There are likely many women in New Orleans, as there are across the country, that are looking for the perfect birth control to prevent pregnancy or for other medical reasons. Some may have heard of the birth control known as Mirena. Mirena is an inter-uterine form of birth control that its makers claim is over 99 percent effective, convenient, lightens periods and lasts for up to five years. However, once women hear about the litigation that is unfolding regarding this birth control device, they may want to consider whether the benefits really outweigh the costs.
Product liability lawsuits are being filed across the country against the makers of Mirena. The women filing these lawsuits claim that it is a dangerous product that is causing injury and illness. Some of these injuries and illnesses that are allegedly caused by the defective drug include uterine perforation, infection, organ damage, ectopic pregnancy and scarring. In addition, some women have experienced other injuries following the device’s spontaneous and unexpected migration within the uterus.

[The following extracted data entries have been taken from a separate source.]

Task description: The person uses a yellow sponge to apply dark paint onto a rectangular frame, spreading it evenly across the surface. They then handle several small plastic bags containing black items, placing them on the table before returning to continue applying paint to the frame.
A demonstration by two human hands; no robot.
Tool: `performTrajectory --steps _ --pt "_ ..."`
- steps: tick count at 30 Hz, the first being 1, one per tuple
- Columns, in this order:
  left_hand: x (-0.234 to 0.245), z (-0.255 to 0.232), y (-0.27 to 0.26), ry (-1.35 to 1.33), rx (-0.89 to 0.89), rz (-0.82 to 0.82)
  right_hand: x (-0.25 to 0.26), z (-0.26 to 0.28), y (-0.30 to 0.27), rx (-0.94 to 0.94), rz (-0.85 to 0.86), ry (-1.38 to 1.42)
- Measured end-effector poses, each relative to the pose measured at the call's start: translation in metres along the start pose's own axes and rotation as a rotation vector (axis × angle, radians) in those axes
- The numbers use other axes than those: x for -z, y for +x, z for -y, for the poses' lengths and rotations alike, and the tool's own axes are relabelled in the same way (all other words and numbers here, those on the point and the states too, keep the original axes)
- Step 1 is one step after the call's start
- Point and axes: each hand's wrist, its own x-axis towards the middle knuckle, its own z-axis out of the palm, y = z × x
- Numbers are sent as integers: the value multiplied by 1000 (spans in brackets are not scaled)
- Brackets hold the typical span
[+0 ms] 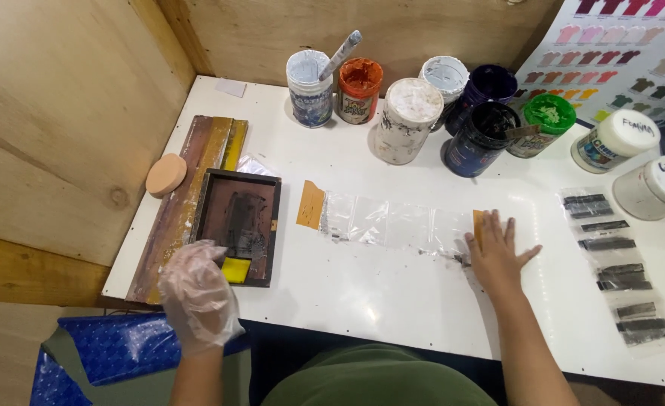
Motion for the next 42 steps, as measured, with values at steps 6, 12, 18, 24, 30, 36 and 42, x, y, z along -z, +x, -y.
performTrajectory --steps 6,12,18,24,30,36,42 --pt "-1 42 11 -271 -127 -546 -3 -3 -4 -55 -45 -79" --pt "100 -14 -9 -346 393 -104 9 44 -9 102 -13 64" --pt "94 -7 -24 -1998 257 106 -10 180 -44 564 261 499" --pt "77 1 1 -1393 119 107 -74 283 -43 524 506 350" --pt "39 20 27 -522 -37 -78 -90 325 -38 630 361 134" --pt "35 -9 14 -61 75 -78 -72 283 -47 566 290 210" --pt "43 -106 -1 -377 70 195 -27 223 -53 342 236 196"
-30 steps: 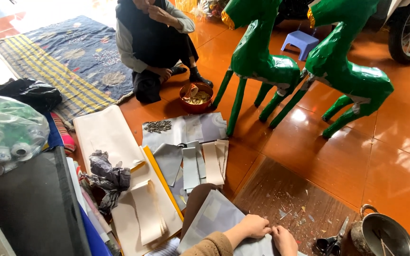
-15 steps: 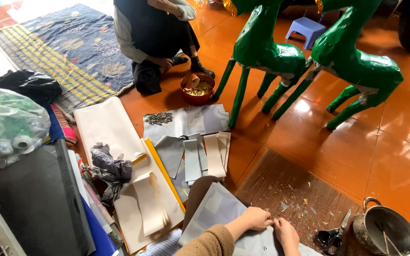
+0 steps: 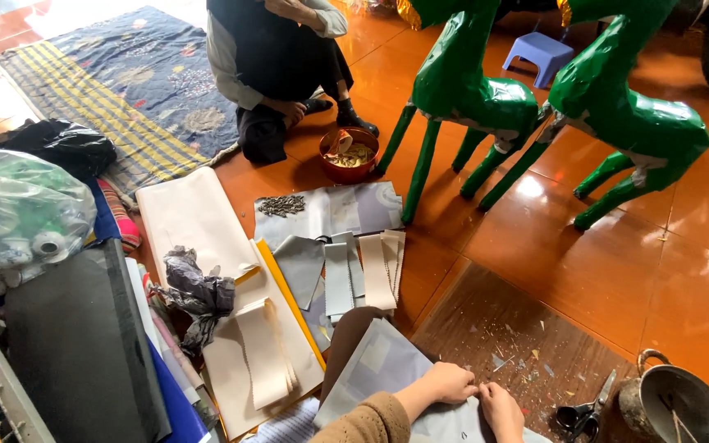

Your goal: Decorating a surface by manually attaching small metal pieces

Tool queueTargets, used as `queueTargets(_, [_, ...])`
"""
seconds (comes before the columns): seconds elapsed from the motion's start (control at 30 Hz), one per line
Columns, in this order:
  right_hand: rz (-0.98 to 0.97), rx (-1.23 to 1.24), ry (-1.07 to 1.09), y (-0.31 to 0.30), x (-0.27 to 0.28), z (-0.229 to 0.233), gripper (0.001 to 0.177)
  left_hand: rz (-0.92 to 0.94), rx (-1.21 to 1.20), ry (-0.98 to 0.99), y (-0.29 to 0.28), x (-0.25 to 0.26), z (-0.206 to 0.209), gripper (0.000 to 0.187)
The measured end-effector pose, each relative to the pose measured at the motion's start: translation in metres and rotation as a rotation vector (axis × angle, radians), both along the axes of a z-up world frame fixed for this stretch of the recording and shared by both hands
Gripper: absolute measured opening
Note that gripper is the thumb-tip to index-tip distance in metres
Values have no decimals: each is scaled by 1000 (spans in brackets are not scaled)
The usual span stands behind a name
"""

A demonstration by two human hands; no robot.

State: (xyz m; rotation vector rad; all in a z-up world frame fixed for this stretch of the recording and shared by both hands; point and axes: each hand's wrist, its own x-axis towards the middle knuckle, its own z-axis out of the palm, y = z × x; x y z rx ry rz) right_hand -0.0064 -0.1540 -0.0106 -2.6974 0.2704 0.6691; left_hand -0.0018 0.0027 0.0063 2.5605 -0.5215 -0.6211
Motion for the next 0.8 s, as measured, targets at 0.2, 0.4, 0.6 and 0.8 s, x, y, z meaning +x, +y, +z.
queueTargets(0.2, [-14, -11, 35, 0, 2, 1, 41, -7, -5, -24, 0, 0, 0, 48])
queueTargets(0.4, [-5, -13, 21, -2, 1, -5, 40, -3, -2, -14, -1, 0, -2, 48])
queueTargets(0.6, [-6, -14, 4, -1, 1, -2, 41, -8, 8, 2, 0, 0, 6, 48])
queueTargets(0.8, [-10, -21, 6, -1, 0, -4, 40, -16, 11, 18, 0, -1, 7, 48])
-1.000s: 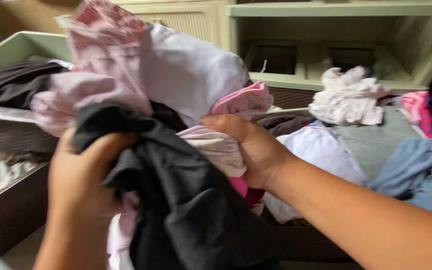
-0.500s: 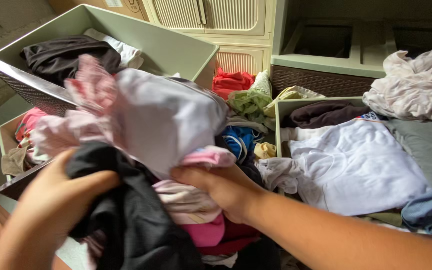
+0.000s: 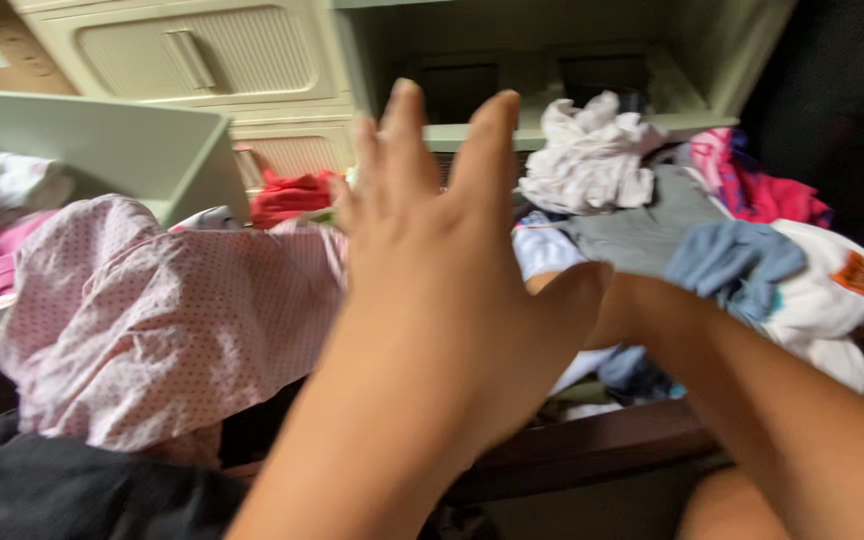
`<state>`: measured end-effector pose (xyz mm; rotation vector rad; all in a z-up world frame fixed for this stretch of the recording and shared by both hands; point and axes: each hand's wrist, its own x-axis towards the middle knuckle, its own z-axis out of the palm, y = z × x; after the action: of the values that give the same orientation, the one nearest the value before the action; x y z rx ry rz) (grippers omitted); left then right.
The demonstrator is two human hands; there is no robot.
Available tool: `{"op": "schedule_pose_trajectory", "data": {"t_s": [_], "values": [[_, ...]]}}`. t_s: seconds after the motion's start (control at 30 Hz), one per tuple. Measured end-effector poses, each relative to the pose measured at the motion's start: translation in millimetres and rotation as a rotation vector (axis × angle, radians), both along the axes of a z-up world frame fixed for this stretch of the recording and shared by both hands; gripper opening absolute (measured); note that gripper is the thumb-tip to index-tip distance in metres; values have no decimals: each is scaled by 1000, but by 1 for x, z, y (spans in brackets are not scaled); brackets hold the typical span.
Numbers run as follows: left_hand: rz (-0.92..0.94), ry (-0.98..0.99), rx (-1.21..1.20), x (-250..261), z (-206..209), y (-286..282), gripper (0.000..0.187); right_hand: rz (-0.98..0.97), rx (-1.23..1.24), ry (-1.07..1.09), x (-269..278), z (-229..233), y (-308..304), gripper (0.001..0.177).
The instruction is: The person sorts through various items of clothing from a large pile, folding a pink t-shirt and a pair of black shorts before placing them into a drawer.
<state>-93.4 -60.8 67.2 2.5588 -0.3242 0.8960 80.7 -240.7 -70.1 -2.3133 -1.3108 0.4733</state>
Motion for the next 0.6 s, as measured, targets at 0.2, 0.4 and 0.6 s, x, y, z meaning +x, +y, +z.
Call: {"op": "schedule_pose_trajectory", "data": {"t_s": [0.2, 0.4, 0.6], "values": [[51, 584, -240, 128, -77, -72, 115, -1231, -79, -320, 28, 8, -160, 85], [315, 954, -262, 168, -144, -67, 143, -1363, 251, 198, 73, -53, -222, 134], [260, 1149, -195, 167, -127, -71, 151, -1402, -54, 500, 111, -72, -235, 121]]}}
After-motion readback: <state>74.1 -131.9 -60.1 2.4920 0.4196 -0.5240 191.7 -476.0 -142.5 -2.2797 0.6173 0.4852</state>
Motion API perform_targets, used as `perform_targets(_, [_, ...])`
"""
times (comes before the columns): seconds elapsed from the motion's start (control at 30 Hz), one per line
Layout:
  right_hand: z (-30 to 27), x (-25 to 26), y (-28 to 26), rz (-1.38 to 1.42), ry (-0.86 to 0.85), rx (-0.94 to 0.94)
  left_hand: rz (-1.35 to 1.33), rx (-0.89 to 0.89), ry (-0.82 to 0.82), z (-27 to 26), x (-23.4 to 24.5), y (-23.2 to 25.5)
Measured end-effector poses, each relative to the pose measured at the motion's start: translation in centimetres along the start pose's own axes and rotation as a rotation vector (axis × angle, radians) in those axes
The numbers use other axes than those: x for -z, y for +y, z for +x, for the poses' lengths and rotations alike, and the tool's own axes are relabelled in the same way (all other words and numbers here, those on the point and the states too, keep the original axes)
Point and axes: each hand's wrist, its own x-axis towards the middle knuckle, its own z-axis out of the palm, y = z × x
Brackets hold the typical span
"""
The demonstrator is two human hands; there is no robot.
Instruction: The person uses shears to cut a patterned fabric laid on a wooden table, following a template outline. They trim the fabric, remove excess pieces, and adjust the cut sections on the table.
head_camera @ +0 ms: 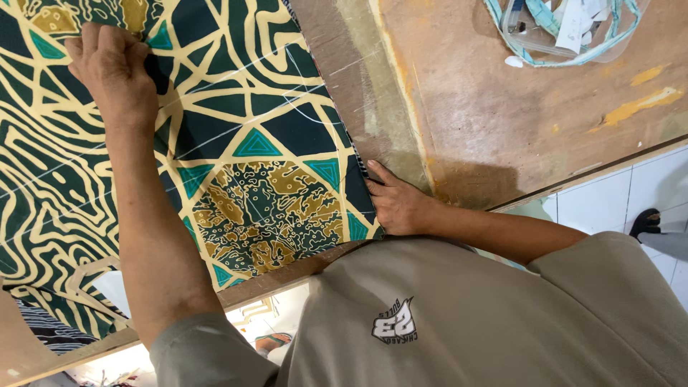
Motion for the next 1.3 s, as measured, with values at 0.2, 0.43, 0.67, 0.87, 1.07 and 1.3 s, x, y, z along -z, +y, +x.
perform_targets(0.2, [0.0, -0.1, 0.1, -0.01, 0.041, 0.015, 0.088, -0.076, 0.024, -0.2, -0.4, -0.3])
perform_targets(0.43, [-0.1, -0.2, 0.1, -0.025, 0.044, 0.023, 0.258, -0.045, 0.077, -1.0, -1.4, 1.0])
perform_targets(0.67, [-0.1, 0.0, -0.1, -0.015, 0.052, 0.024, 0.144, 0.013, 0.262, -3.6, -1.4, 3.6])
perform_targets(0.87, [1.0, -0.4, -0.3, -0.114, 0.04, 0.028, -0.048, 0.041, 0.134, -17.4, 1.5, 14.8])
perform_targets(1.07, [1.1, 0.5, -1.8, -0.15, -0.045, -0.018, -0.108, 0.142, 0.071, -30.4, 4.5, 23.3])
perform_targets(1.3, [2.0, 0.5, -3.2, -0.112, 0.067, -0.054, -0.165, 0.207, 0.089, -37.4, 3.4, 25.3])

Thus far, the FDA has received thousands of reports of adverse effects caused by the IUD. There are 660 women who have filed lawsuits against Bayer, the manufacturer of the product, and some think this is just the tip of the iceberg. In addition to the lawsuits claiming injury, there are some accusations that Bayer is not appropriately stating the potential side-effects of the device.
When an individual suffers harm from a drug or medical device that was supposed to make their life easier and less stressful, it can be a very emotional, frustrating and financially draining experience. The good news is that there is often recovery available to those that are experiencing these hardships. This recovery usually comes in the form of damages recovered after filing a personal injury or products liability lawsuit. These damages may cover medical expenses and other financial obligations that arose as a result of the harmful and defective product.